In merito alla domanda “Dove saranno destinati i proventi?” ha prontamente assicurato: “l’imposta di soggiorno sarà interamente destinata a progetti strategici per la crescita turistica, culturale e urbana della nostra città. Tra i principali interventi: c’è l’Apertura del Museo del Carmine nel 2025, un progetto atteso da anni e fondamentale per valorizzare il nostro patrimonio culturale. Segue il restauro della Chiesa di San Pietro e ripristino del percorso storico-naturalistico che conduce alla Chiesa di San Matteo, simbolo unico e identitario di Scicli”.

Inoltre l’Assessore Portelli ha assicurato che si lavorerà anche per la riqualificazione delle zone costiere, “con il preciso intento di soddisfare tutti i requisiti richiesti dalla Bandiera Blu, migliorando la qualità dei servizi per i residenti e i turisti. Inoltre sono previsti interventi sul decoro urbano, tra cui la manutenzione del verde pubblico, delle strade e il miglioramento dei servizi di raccolta rifiuti”.

L’assessore, infine, chiarisce che questi interventi non solo miglioreranno l’offerta turistica, ma contribuiranno a rendere Scicli una città più vivibile per tutti, cittadini e visitatori. Visto che la tassa di soggiorno non è un’imposta limitata al turismo.

Un approccio integrato e dialogo costante

“Questo approccio integrato ci consente di lavorare per una città sempre più bella, accogliente e funzionale. Sin dall’inizio, abbiamo mantenuto un dialogo costante con gli operatori del settore ricettivo. Gli incontri ci hanno permesso di ascoltare le loro esigenze, raccogliere suggerimenti e lavorare insieme per trovare soluzioni condivise. Invitiamo gli operatori a continuare a collaborare, proponendo idee e iniziative, per rendere Scicli una destinazione turistica attrattiva durante tutto l’anno, anche attraverso la valorizzazione degli eventi tradizionali” aggiunge ancora l’Assessore Portelli.

Inoltre, l’assessore ai tributi di Scicli, oltre a lasciare la porta aperta al confronto e alle critiche costruttive, invita a non strumentalizzare per non distogliere l’attenzione dall’obiettivo principale: garantire il massimo sviluppo di Scicli.

“Colgo l’occasione per ringraziare tutti coloro che stanno contribuendo al raggiungimento di questi obiettivi. Un grazie particolare al Sindaco Mario Marino e ai colleghi della Giunta e ai consiglieri di maggioranza, per il continuo impegno e supporto, affinché la tassa di soggiorno diventi un’opportunità concreta per il rilancio della nostra città” conclude l’assessore.

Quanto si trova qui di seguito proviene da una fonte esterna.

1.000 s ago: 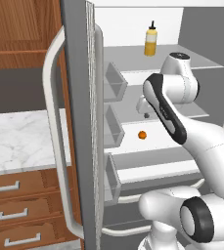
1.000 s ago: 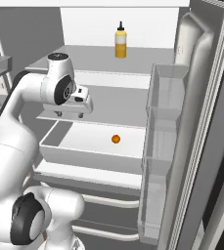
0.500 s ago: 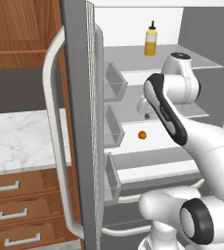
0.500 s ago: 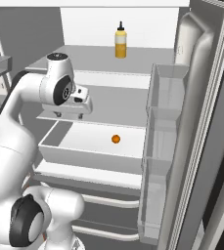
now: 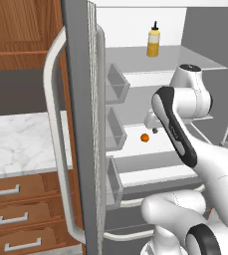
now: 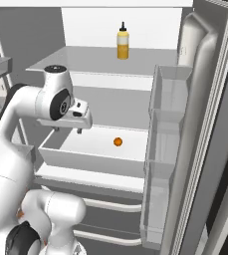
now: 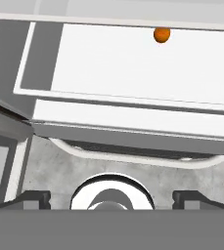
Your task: Fully open the fridge drawer.
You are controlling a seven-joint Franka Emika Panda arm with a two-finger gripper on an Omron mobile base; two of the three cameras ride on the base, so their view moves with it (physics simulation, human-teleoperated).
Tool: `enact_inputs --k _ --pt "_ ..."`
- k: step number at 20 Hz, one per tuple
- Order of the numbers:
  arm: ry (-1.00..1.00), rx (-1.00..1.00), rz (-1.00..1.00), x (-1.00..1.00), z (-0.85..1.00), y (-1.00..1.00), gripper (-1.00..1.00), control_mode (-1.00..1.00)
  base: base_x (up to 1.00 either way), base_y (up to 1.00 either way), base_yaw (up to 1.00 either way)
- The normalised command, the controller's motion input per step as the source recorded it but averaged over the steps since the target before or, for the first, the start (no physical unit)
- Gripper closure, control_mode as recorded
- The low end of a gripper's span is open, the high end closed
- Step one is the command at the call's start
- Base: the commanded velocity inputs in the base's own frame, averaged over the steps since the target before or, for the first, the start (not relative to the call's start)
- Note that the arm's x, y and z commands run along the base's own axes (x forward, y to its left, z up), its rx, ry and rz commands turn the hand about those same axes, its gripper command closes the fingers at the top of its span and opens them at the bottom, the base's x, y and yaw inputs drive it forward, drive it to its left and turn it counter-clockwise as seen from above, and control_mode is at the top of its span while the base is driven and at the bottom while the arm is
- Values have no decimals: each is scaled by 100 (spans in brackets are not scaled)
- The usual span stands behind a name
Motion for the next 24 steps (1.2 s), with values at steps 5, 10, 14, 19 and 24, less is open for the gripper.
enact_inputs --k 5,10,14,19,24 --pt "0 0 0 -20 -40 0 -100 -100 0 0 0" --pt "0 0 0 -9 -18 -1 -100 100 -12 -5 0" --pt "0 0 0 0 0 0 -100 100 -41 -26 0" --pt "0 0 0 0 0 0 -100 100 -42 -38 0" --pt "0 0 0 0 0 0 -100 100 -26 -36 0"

Aprirà nella prossima primavera il Museo d’arte contemporanea del Carmine e per affrontare questo investimento l’amministrazione Marino ha dovuto procedere all’adeguamento delle tariffe della Imposta di soggiorno che viene pagata dai turisti che dormono a Scicli. 

Un adeguamento necessario per finanziare nuovi investimenti

L’aumento dell’imposta per l’anno 2025 è stato deliberata come di seguito specificato: da € 1 a € 1,5 per le seguenti tipologie di strutture ricettive; Case vacanze, Bed & Breakfast, Campeggi, Aree attrezzate, Altre strutture, Locazioni brevi. Da € 2 a € 3 per Palazzi Nobiliari, Ville e dimore di pregio. Da € 2 a € 2,5 per Strutture ricettive alberghiere classificate con 3 stelle; e infine da € 2 a € 3 per Strutture ricettive alberghiere classificate con 4 stelle.